Exercise details. This exercise asks for every line of the material that includes the word "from".
**********
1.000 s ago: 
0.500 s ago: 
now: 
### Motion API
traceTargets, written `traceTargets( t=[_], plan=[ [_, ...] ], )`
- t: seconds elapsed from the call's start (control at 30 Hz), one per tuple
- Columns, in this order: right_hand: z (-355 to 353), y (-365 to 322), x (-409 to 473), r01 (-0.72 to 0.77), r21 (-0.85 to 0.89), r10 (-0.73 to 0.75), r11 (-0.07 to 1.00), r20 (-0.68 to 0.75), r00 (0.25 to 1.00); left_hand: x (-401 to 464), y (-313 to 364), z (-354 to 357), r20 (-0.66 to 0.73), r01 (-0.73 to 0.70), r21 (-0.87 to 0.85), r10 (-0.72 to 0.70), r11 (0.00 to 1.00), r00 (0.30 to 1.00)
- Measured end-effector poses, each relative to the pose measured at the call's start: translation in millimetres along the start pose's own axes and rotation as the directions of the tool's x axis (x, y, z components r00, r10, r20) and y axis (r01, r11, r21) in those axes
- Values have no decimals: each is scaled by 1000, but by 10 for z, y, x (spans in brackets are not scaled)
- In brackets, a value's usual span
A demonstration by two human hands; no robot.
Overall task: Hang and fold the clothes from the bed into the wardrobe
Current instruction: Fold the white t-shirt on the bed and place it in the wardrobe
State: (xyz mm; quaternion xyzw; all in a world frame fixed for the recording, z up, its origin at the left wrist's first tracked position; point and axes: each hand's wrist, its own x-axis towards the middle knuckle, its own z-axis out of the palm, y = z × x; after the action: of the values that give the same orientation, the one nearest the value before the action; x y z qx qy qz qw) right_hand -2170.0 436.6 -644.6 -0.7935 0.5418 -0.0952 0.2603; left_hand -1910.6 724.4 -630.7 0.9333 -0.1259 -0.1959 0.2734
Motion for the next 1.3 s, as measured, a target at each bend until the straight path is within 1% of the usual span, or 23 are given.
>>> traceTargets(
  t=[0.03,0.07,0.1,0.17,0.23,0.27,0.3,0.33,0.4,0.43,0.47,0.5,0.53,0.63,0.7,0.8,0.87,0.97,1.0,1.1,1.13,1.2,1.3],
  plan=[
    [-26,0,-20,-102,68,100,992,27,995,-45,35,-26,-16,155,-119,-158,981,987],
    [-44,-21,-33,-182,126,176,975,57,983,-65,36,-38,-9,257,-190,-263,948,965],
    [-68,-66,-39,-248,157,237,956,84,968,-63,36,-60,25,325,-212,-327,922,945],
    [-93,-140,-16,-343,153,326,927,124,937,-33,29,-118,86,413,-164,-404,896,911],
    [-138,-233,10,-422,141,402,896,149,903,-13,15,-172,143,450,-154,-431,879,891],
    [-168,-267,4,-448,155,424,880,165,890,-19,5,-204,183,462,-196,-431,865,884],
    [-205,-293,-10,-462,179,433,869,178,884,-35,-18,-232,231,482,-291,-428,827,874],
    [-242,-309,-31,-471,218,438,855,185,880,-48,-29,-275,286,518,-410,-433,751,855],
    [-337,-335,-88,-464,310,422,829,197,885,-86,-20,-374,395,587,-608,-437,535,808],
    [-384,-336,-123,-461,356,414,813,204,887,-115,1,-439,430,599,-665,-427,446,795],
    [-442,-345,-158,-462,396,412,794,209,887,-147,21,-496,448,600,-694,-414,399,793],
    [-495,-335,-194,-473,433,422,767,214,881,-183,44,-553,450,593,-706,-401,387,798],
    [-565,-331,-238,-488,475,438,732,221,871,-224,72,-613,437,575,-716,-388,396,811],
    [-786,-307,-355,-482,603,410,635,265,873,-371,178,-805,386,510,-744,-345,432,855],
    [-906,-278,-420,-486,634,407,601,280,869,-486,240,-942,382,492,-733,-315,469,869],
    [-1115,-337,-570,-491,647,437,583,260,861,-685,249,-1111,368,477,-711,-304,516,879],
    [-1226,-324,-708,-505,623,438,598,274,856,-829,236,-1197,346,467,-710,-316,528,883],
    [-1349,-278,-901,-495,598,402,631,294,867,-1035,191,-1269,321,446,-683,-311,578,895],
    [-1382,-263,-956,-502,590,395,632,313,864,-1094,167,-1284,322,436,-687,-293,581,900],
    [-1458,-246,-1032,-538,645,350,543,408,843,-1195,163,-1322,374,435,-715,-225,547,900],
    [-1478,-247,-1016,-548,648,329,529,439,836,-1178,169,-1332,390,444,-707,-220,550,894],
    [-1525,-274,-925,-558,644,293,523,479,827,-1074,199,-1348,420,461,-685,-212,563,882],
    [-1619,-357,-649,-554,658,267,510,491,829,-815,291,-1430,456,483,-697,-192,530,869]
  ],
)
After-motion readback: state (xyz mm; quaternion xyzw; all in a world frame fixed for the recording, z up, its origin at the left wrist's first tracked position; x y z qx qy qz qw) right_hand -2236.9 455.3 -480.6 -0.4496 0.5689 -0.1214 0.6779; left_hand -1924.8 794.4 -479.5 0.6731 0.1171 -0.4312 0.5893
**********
Answer box.
- t: seconds elapsed from the call's start (control at 30 Hz), one per tuple
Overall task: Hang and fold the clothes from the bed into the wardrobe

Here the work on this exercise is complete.